• Exercise description:
Every line of the entries that holds the word "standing" is to be copied.

++++ Extracted information

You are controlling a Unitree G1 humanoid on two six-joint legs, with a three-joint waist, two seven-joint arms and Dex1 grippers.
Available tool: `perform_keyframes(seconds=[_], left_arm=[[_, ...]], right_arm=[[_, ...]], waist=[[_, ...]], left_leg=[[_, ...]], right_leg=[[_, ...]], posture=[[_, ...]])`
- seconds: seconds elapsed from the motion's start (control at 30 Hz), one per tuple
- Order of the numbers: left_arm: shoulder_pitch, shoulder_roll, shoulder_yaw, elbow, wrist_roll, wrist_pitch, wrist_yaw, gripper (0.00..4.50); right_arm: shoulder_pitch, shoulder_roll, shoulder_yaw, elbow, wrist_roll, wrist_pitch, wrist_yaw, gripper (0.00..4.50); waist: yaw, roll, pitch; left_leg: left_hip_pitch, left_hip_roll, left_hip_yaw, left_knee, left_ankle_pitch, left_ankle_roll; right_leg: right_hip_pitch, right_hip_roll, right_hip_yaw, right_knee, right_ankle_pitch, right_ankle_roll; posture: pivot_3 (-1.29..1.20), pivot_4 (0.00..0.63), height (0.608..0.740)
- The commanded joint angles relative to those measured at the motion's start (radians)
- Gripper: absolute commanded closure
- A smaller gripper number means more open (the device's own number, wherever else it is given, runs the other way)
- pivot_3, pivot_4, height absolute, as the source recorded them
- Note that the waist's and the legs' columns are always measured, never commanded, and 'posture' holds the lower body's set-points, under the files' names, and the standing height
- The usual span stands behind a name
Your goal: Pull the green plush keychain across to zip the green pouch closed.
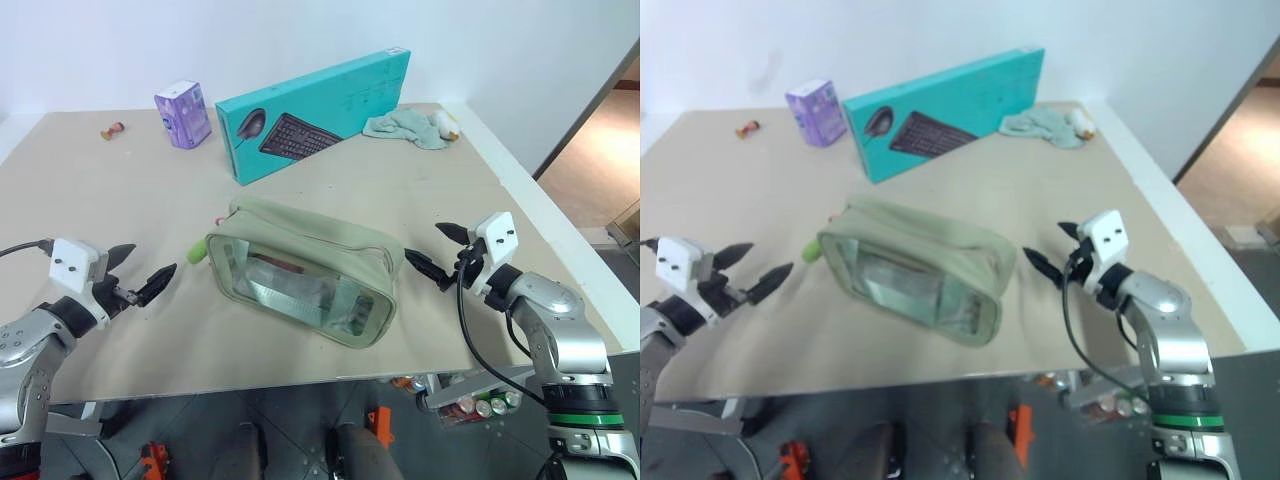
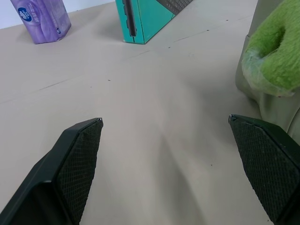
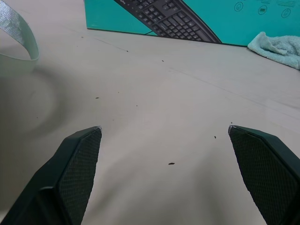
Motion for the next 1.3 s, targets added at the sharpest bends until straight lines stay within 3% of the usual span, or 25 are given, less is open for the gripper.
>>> perform_keyframes(seconds=[0.03, 0.67, 0.97, 1.17, 1.3], left_arm=[[-0.015, -0.003, 0.009, -0.030, -0.004, -0.024, 0.009, 0.05], [-0.015, -0.012, 0.023, -0.066, -0.088, -0.002, -0.026, 0.05], [0.088, 0.129, 0.108, -0.334, -0.358, 0.163, -0.176, 0.05], [0.105, 0.192, 0.054, -0.477, -0.465, 0.242, -0.209, 0.05], [0.068, 0.181, -0.039, -0.506, -0.458, 0.250, -0.198, 0.05]], right_arm=[[-0.033, -0.020, -0.011, 0.011, 0.007, -0.021, 0.021, 0.00], [-0.057, -0.014, -0.002, 0.041, -0.005, -0.031, 0.035, 0.00], [-0.109, -0.030, -0.028, 0.104, -0.009, -0.040, 0.023, 0.00], [-0.175, -0.071, -0.058, 0.120, 0.032, -0.015, 0.063, 0.00], [-0.250, -0.156, -0.115, 0.066, 0.160, 0.147, 0.127, 0.00]], waist=[[0.000, 0.000, 0.000], [0.000, 0.000, 0.000], [-0.001, 0.000, 0.000], [-0.001, 0.000, 0.000], [0.000, 0.001, 0.001]], left_leg=[[0.000, 0.000, 0.000, 0.000, 0.000, 0.000], [0.000, 0.001, 0.005, 0.000, 0.000, 0.000], [0.000, 0.002, 0.007, 0.000, -0.001, -0.001], [0.001, 0.001, 0.008, 0.000, -0.001, -0.001], [0.001, 0.000, 0.008, 0.000, -0.001, -0.001]], right_leg=[[0.000, 0.000, 0.000, 0.000, 0.000, 0.000], [-0.001, 0.000, 0.004, 0.000, 0.001, 0.002], [-0.002, 0.001, 0.007, 0.000, 0.001, 0.001], [-0.002, 0.001, 0.008, 0.000, 0.001, 0.001], [-0.002, 0.001, 0.010, 0.000, 0.001, 0.002]], posture=[[0.00, 0.150, 0.740], [0.00, 0.150, 0.740], [0.00, 0.150, 0.740], [0.00, 0.150, 0.740], [0.00, 0.150, 0.740]])
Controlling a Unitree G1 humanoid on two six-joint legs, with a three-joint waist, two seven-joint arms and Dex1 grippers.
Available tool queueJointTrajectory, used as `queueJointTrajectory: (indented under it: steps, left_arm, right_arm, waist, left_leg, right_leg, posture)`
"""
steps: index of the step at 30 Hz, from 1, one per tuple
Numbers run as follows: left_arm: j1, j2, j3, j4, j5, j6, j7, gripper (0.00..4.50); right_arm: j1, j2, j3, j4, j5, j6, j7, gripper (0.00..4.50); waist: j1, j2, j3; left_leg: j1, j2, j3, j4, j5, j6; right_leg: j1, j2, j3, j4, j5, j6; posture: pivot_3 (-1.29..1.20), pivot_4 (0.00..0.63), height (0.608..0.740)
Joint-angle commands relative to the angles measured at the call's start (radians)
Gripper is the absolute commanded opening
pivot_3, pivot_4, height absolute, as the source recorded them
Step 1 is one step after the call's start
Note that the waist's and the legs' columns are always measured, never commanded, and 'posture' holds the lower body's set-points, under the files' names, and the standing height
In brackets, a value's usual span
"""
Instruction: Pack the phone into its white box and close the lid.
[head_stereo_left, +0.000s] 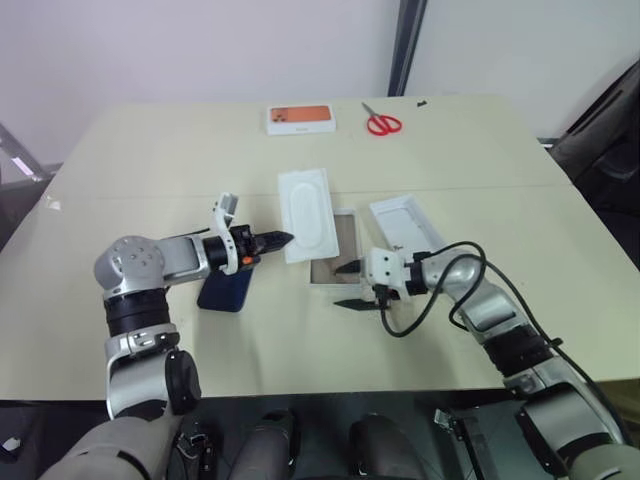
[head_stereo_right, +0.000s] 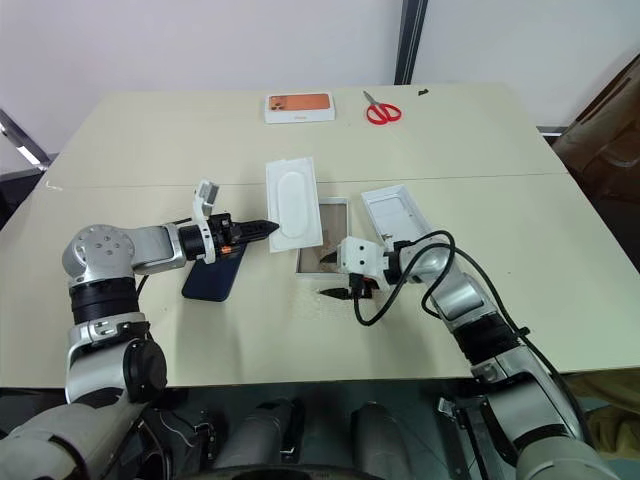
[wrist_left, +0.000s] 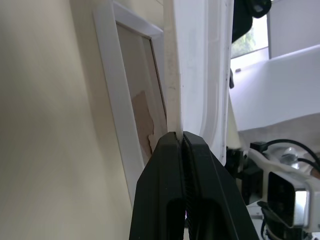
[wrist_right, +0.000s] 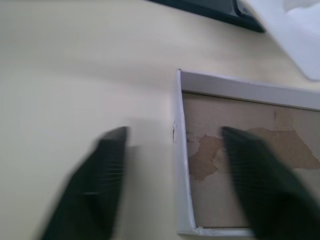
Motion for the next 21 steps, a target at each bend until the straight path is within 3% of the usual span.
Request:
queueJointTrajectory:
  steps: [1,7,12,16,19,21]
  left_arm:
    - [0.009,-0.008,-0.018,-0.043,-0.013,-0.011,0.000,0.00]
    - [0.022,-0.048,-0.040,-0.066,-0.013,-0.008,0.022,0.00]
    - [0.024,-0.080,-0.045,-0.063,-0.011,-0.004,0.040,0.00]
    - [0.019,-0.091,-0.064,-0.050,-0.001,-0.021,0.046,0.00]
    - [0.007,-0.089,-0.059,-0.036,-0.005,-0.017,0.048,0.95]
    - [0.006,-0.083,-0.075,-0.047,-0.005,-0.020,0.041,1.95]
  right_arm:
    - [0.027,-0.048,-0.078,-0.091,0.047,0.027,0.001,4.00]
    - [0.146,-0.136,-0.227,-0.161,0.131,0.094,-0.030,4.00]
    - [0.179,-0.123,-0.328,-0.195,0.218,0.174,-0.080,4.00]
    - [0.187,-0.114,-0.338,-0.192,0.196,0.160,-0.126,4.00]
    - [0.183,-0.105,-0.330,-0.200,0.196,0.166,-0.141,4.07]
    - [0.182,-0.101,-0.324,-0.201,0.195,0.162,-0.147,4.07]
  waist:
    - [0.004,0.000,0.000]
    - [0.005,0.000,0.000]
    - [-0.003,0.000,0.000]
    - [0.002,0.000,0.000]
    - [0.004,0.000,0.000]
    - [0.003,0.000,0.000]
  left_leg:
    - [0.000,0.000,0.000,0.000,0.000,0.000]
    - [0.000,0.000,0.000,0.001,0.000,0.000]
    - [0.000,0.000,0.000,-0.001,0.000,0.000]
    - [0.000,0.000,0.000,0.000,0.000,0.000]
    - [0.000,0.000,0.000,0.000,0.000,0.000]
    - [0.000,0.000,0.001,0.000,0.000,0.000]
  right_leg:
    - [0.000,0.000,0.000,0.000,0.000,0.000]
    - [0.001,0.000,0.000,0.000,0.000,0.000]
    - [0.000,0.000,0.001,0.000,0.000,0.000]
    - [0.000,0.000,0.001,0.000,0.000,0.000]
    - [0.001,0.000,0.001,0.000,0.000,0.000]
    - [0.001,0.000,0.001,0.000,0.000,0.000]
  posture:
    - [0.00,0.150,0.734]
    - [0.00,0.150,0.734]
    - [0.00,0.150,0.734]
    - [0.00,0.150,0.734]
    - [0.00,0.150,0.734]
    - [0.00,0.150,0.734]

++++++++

• Finished exercise:
- Note that the waist's and the legs' columns are always measured, never commanded, and 'posture' holds the lower body's set-points, under the files' names, and the standing height
Note that the waist's and the legs' columns are always measured, never commanded, and 'posture' holds the lower body's set-points, under the files' names, and the standing height

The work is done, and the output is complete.